Dans les temps passés, Luther, John Wesley et de nombreux et ardents Chrétiens connurent la guérison physique, mais quand la nature spirituelle de la création fut révélée dans la Christian Science dans une classification ordonnée des modes de la pensée normale — les "sentiments que Jésus-Christ a eus"— alors on s'aperçut que la guérison par une compréhension correcte de Dieu est à la portée de tout le genre humain, et que la Vie, discernée spirituellement, est éternelle et exempte ici et maintenant de maladies et de déchéances. Ce fut un pas en avant dans la découverte des voies et des œuvres de Dieu que Mrs.
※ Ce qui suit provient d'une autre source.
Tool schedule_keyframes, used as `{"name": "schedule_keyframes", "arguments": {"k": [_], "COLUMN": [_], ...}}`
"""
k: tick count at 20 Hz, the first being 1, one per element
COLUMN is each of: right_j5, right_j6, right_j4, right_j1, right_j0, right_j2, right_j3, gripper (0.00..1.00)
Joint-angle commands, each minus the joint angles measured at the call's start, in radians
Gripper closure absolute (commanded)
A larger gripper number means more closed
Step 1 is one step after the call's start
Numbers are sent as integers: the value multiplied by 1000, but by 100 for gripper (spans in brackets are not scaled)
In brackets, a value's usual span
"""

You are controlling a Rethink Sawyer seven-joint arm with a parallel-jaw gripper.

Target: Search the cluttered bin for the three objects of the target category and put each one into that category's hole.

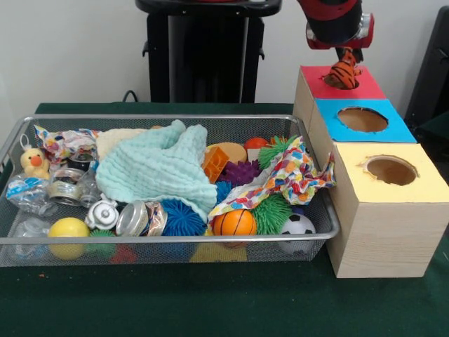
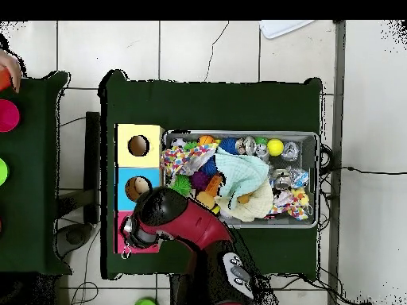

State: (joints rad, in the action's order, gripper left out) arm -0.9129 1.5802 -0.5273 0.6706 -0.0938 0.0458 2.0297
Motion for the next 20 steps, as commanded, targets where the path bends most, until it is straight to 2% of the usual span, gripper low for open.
{"name": "schedule_keyframes", "arguments": {"k": [1, 7, 15, 17, 18, 20], "right_j5": [-132, -120, -32, -6, -4, 12], "right_j6": [172, 144, 113, 150, 155, 130], "right_j4": [18, 18, 49, 37, 34, 34], "right_j1": [-47, -72, -102, -99, -98, -104], "right_j0": [-36, -40, -35, -22, -21, -27], "right_j2": [81, 81, 56, 42, 41, 51], "right_j3": [-71, -82, -93, -87, -84, -86], "gripper": [100, 100, 100, 100, 0, 0]}}
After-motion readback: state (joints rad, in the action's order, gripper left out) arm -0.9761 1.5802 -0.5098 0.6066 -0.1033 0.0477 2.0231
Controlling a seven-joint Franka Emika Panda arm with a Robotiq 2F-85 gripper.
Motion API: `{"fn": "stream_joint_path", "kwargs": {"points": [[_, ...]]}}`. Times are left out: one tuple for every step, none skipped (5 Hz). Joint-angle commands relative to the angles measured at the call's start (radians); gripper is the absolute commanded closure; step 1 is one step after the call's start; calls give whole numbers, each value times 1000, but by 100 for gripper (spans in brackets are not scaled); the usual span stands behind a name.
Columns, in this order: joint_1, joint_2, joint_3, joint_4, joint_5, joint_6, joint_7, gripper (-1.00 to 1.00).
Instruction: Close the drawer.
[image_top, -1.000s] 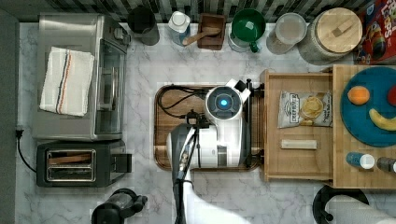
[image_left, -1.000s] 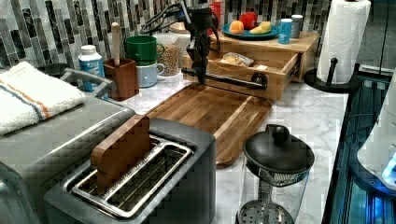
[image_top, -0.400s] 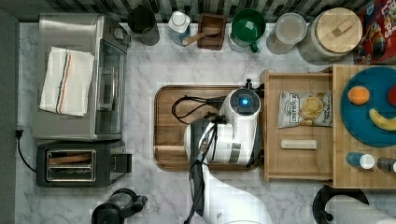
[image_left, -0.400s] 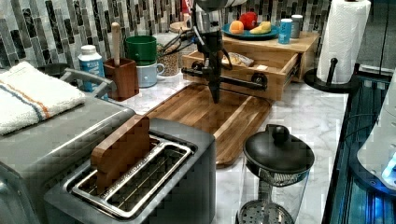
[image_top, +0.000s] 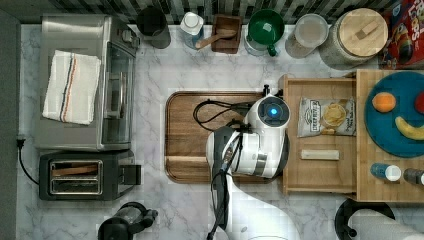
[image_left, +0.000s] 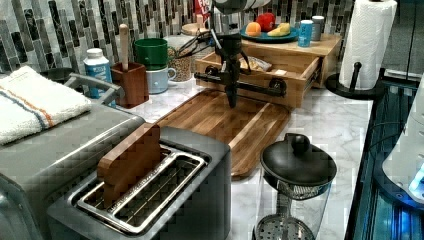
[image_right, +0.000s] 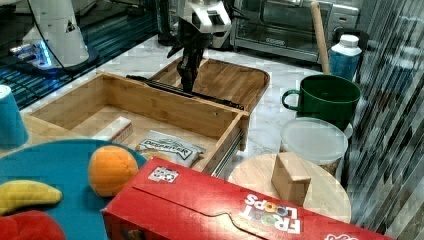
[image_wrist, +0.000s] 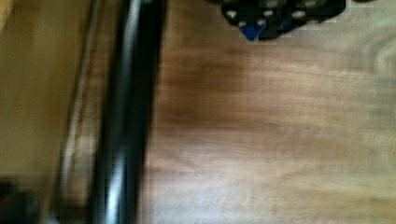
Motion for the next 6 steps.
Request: {"fn": "stream_joint_path", "kwargs": {"points": [[-75,-21,-58,154,-38,-41,-154,100],[-94,6,-81,175,-3,-31,-226,100],[-124,26,-106,200,21,-28,-302,100],[-173,55,-133,243,41,-29,-412,100],[-199,52,-169,267,20,-40,-414,100],[-238,59,-203,312,20,-55,-451,100]]}}
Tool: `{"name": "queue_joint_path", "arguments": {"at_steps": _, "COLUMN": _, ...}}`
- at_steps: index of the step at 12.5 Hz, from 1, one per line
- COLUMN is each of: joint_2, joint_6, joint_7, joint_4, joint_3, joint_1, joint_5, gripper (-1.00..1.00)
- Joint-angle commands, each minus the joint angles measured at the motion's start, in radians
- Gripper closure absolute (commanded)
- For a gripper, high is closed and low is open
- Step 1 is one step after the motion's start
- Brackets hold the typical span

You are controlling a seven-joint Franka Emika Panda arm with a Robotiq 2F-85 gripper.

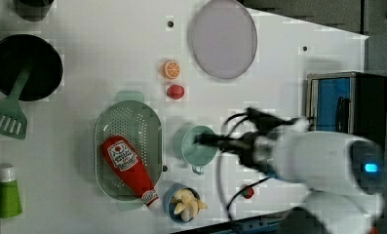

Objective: Pick Ketchup from the table and place it in strainer.

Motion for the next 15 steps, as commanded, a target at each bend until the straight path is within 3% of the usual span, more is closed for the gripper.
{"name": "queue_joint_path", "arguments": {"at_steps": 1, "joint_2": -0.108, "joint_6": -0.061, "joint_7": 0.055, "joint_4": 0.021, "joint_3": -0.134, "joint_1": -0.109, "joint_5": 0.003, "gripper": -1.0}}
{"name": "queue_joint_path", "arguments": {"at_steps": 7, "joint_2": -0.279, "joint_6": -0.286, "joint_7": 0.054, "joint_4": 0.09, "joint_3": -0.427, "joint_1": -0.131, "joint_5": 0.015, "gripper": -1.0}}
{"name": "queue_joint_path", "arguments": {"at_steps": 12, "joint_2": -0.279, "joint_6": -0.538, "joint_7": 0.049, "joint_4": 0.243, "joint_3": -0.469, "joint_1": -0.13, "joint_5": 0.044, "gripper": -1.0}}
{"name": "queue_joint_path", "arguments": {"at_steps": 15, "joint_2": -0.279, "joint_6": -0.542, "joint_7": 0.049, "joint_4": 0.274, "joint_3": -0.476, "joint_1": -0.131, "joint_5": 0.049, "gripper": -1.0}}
Eddy s'est efforcée de communiquer au monde, et, avec les années, les preuves solides de son attitude chrétienne s'accumulèrent au point de ne plus pouvoir être niées par les préjugés et le scepticisme.
En juin 1906, pour accommoder tous ceux qui tenaient à être présents lors de sa dédicace, six services eurent lieu dans The Mother Church Extension, un édifice pouvant contenir cinq mille personnes. Le progrès spirituel d'une cause, néanmoins, ne saurait être mesuré par le nombre de ses adhérents. C'est la qualité, non la quantité exclusivement, qui atteste de la valeur de ses résultats, et c'est bien par la pureté de ses œuvres et la ferveur de son amour que le Christianisme peut mériter le caractère de grandeur et d'universalité que comporte son nom. En jetant les yeux sur le pèlerinage du monde au cours de ces trois cents ans, nous constatons que l'Amour divin seul est vrai et vaut notre peine. Et seul l'amour qui reflète cet Amour, l'amour qui est lorge, tolérant, miséricordieux et désintéressé, peut être l'instrument d'une œuvre tant soit peu durable.
Heureux les êtres libres, pour qui veut les dépouiller trop puissants.
Mais entre tous bénis soient-ils, ceux qui pour les autres osent se montrer vaillants.